**RECORD EXCERPTS**
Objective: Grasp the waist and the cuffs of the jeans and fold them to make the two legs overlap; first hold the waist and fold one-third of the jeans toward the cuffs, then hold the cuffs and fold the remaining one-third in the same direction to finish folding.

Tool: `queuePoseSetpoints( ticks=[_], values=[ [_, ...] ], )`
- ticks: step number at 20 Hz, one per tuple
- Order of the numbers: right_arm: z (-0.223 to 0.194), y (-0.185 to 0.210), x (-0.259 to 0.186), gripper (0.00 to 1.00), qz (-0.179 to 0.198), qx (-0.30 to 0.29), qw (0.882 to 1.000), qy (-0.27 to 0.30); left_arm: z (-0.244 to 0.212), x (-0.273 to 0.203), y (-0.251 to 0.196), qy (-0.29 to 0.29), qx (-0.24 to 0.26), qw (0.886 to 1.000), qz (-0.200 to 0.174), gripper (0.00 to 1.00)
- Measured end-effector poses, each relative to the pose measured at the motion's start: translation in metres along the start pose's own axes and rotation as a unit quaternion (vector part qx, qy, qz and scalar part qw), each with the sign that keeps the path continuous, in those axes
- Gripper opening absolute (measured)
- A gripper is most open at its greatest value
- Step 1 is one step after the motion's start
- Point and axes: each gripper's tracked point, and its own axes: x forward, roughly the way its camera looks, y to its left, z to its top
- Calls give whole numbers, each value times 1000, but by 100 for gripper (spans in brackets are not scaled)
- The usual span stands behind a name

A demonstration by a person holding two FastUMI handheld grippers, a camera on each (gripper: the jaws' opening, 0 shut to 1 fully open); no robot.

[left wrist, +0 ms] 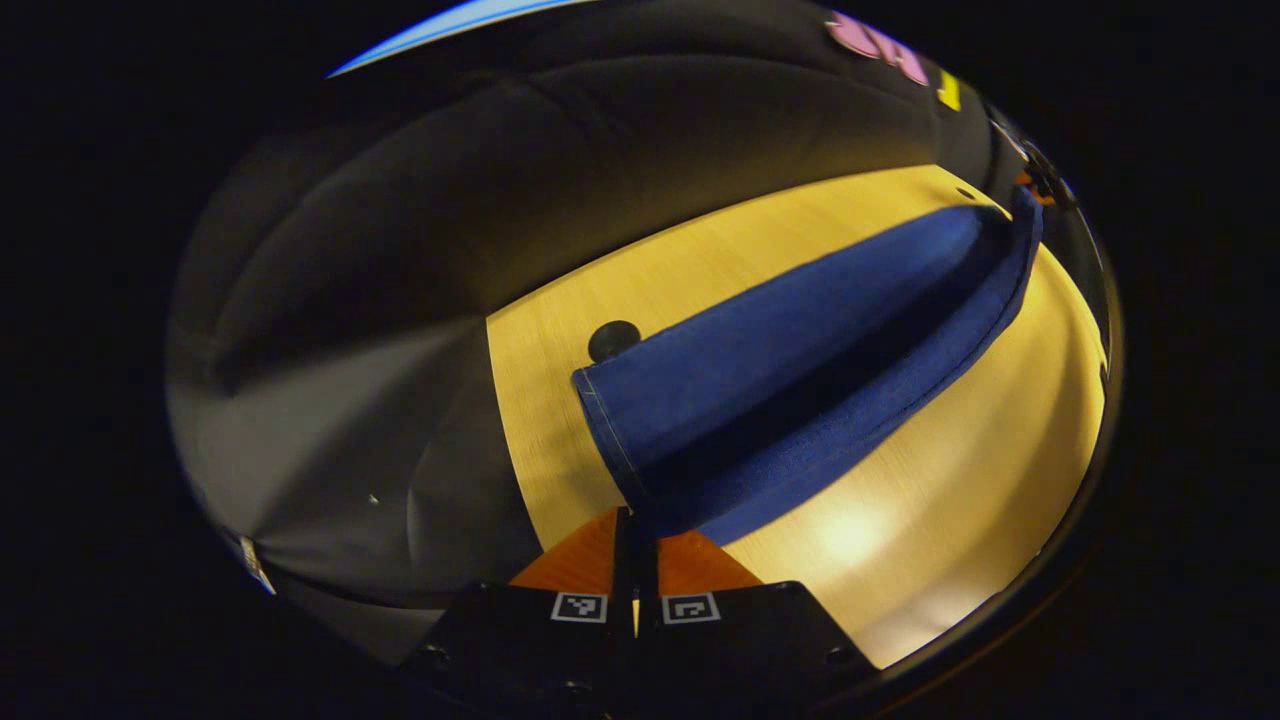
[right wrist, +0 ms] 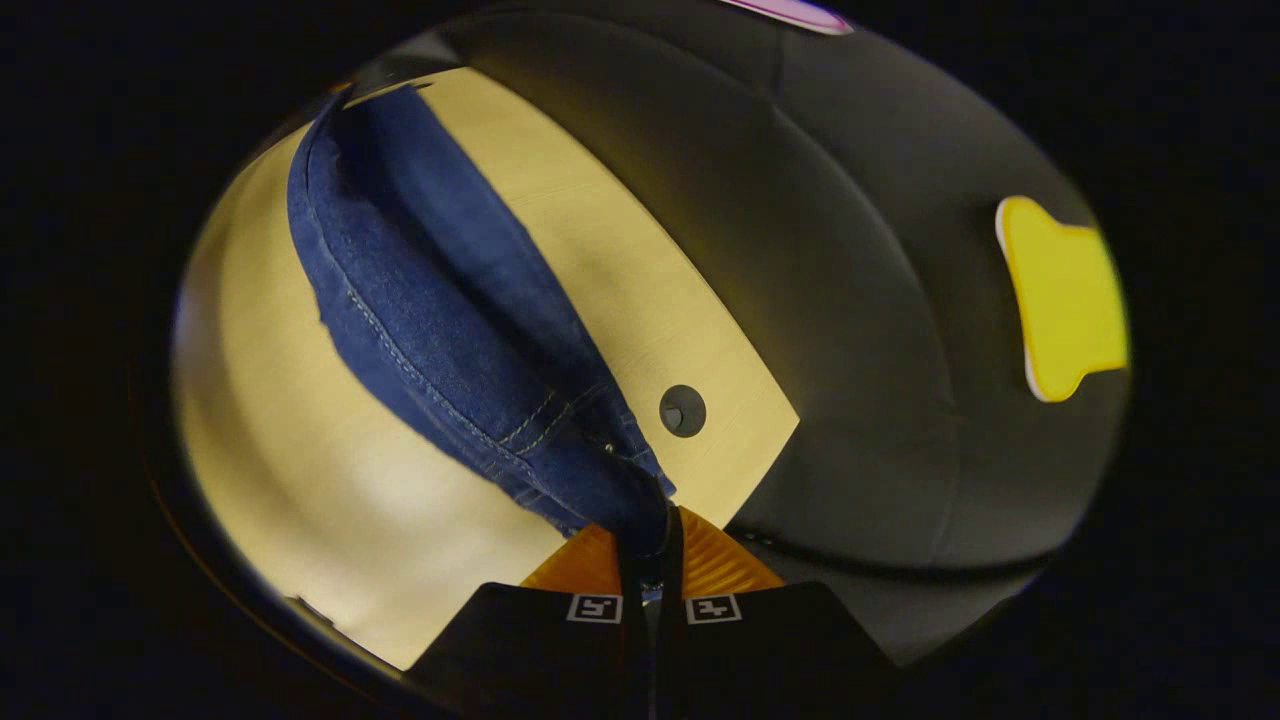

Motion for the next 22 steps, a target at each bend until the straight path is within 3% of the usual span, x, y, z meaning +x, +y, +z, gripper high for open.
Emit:
queuePoseSetpoints(
  ticks=[2,3,4,7,8,9,10,11,13,14,18,22],
  values=[
    [7,-3,17,8,8,36,999,12,11,-2,5,9,-7,1000,9,6],
    [9,-4,27,18,9,50,999,20,15,-2,2,13,-6,1000,12,6],
    [10,-2,40,8,11,63,998,27,20,-4,0,14,-9,1000,15,6],
    [6,0,68,9,21,104,993,51,28,15,-3,22,-10,1000,20,2],
    [3,-2,73,16,17,116,991,58,28,16,-2,18,-15,999,24,7],
    [0,-2,78,33,17,129,989,64,28,15,-7,12,-23,999,20,11],
    [1,-5,78,35,7,134,989,65,31,9,-9,-1,-31,999,17,19],
    [2,-9,79,54,0,134,989,60,31,9,-8,-15,-46,999,12,45],
    [0,-10,72,92,-13,141,989,42,30,-9,-3,-45,-73,996,34,99],
    [-2,-10,65,97,-18,148,988,34,32,-20,0,-68,-82,993,51,99],
    [-30,7,43,98,-24,180,983,28,35,-73,0,-141,-91,979,119,98],
    [-45,41,26,98,-11,261,965,7,33,-125,-19,-187,-106,960,181,98]
  ],
)
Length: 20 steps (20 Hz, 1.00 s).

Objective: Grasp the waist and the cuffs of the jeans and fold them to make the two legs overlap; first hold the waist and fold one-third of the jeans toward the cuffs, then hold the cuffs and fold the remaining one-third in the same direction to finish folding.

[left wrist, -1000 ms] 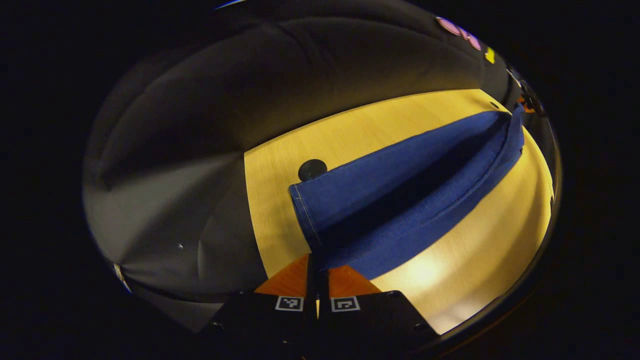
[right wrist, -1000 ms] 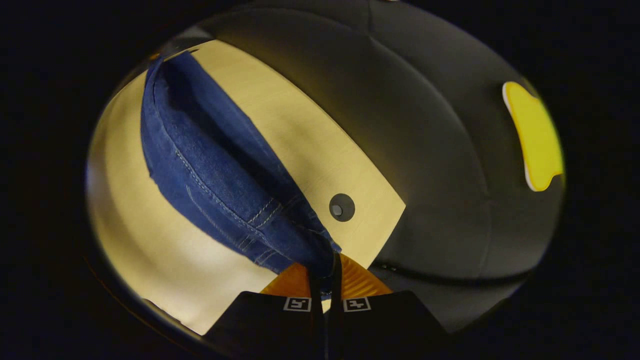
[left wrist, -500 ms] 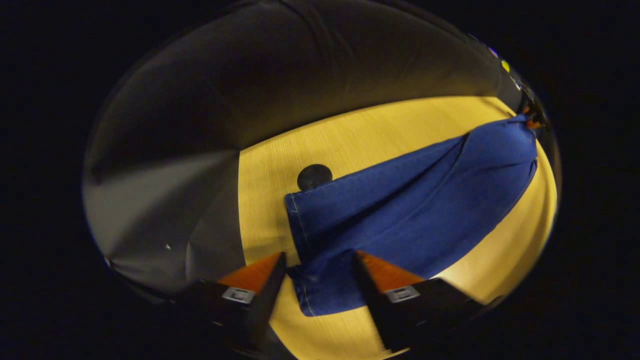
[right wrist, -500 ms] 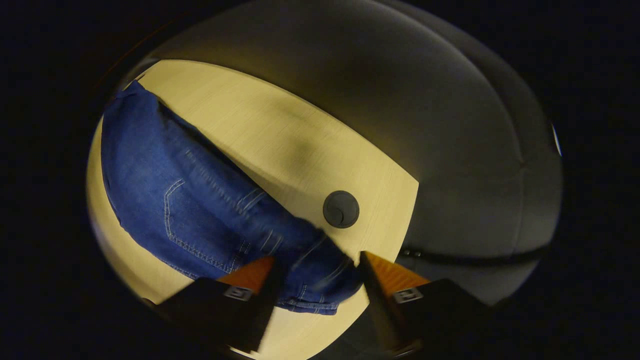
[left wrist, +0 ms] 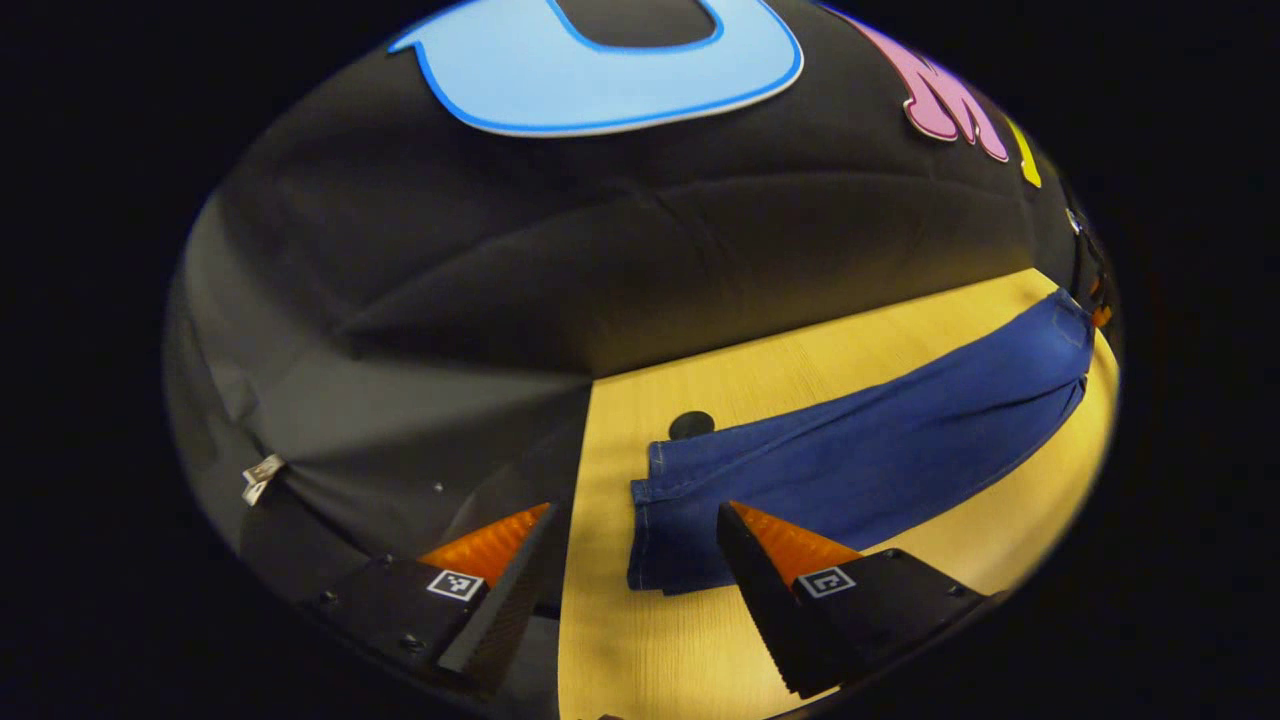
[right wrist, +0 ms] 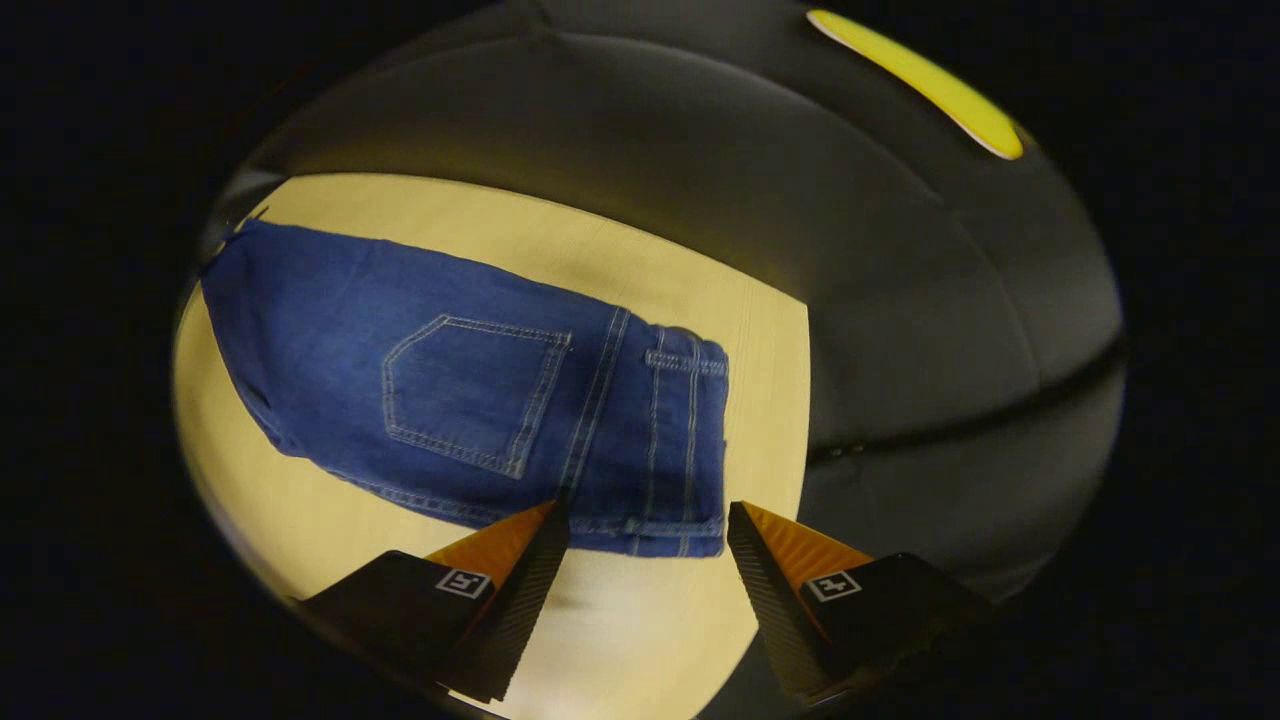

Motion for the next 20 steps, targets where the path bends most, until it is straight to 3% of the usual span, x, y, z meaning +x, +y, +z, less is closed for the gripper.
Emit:
queuePoseSetpoints(
  ticks=[3,5,7,11,13,16,20],
  values=[
    [-10,14,-11,98,4,51,998,-24,14,-42,-18,-37,-20,999,6,98],
    [-16,29,-15,98,23,127,991,-40,22,-67,-33,-57,-41,998,4,98],
    [-19,33,-17,98,32,223,973,-59,21,-83,-47,-66,-63,996,5,98],
    [-26,13,-7,100,18,384,919,-88,8,-107,-65,-72,-93,993,6,98],
    [-30,-6,0,98,-12,414,904,-104,-4,-112,-74,-68,-108,992,3,98],
    [-30,-30,6,98,-48,426,895,-127,-23,-112,-86,-51,-128,990,-3,98],
    [-15,-32,19,98,-35,458,877,-140,-39,-104,-100,-33,-127,991,-8,98]
  ],
)
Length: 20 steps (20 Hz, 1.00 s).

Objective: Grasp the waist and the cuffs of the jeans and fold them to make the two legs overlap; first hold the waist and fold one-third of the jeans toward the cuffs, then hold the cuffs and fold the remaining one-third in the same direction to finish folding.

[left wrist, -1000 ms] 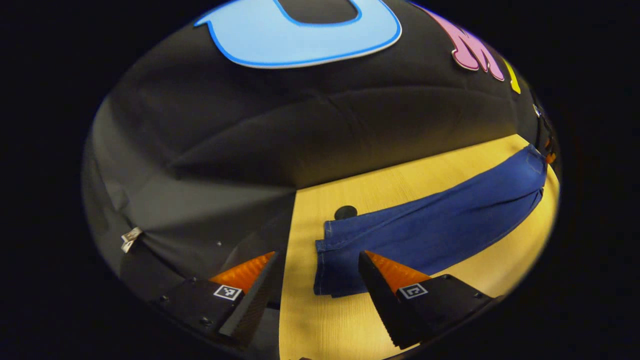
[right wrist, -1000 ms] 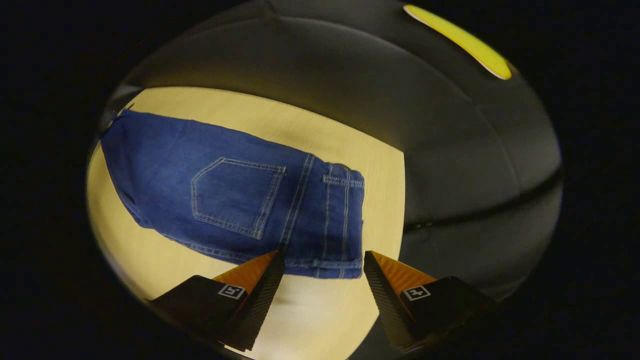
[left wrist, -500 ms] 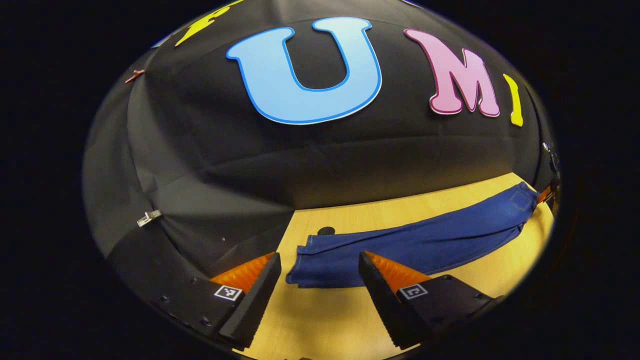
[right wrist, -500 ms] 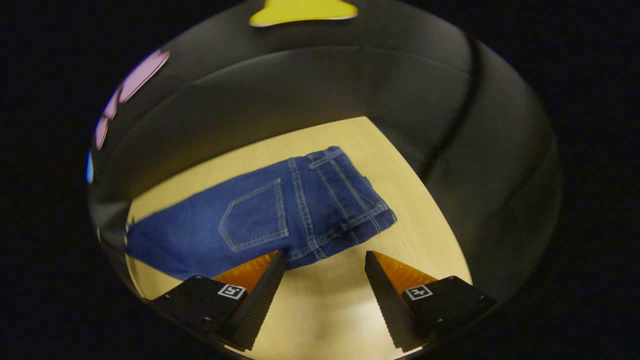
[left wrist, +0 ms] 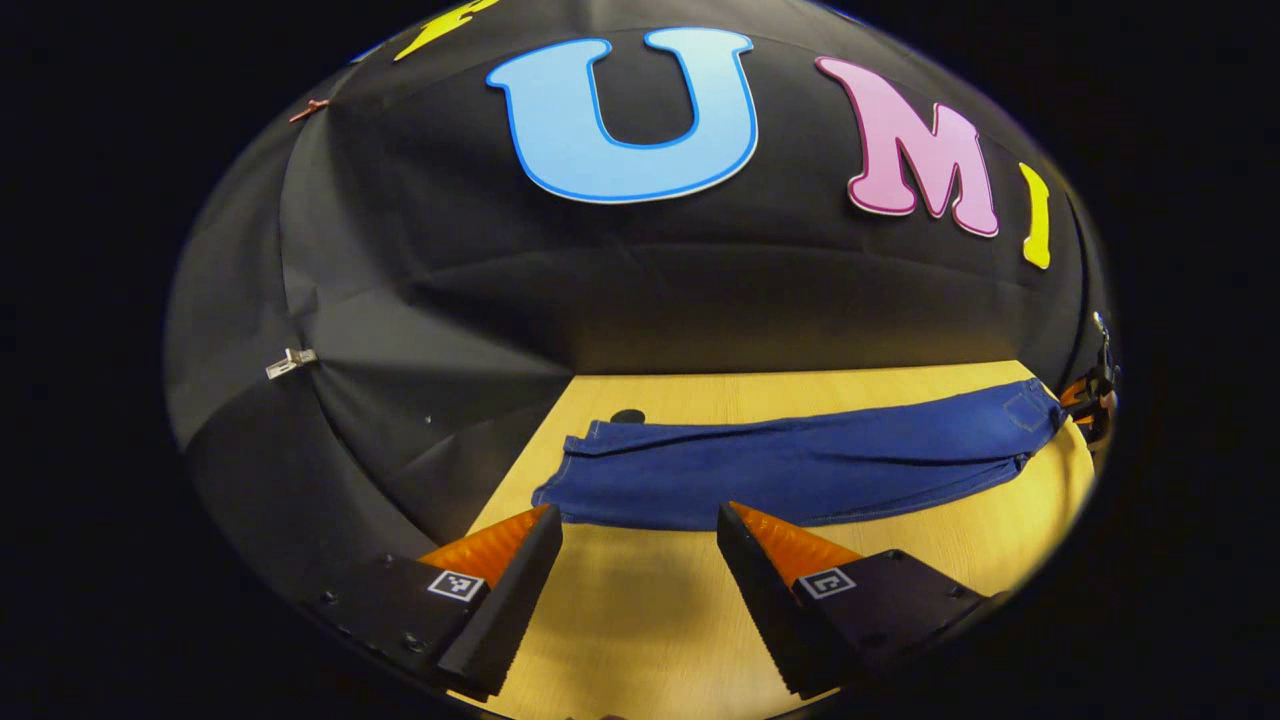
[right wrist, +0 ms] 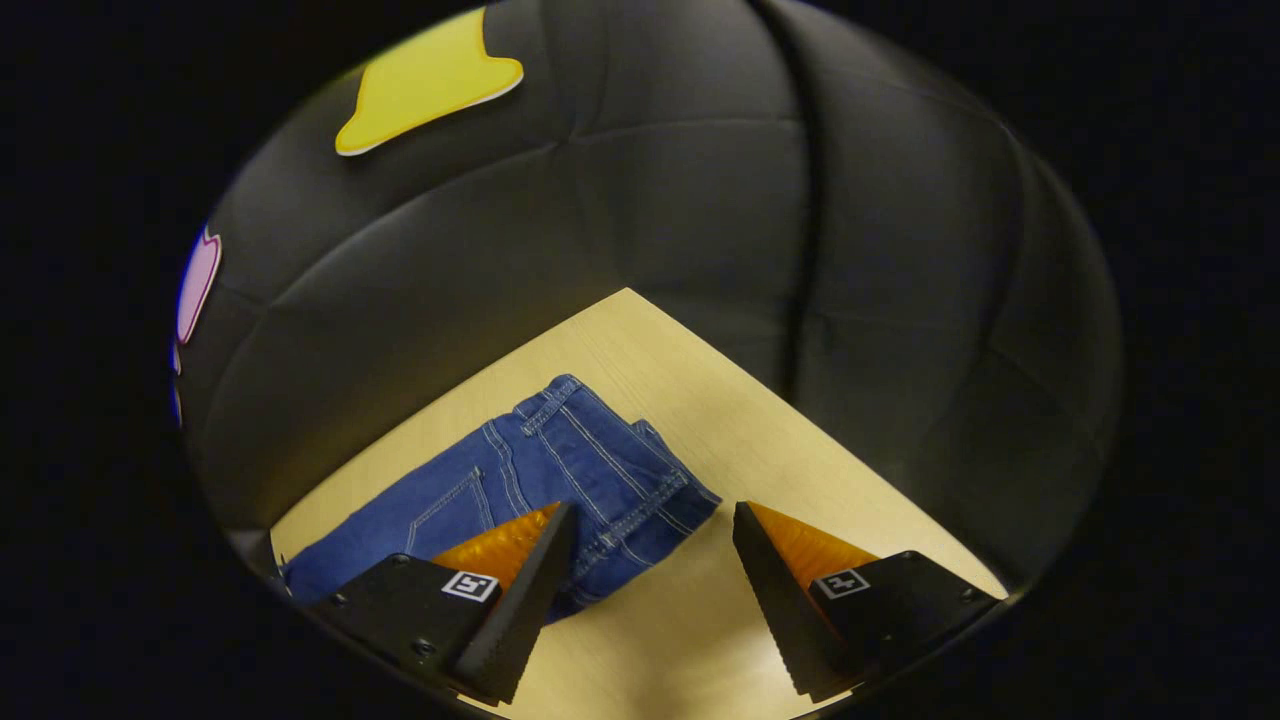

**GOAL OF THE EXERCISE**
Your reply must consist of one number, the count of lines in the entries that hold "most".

**ANSWER BOX**
2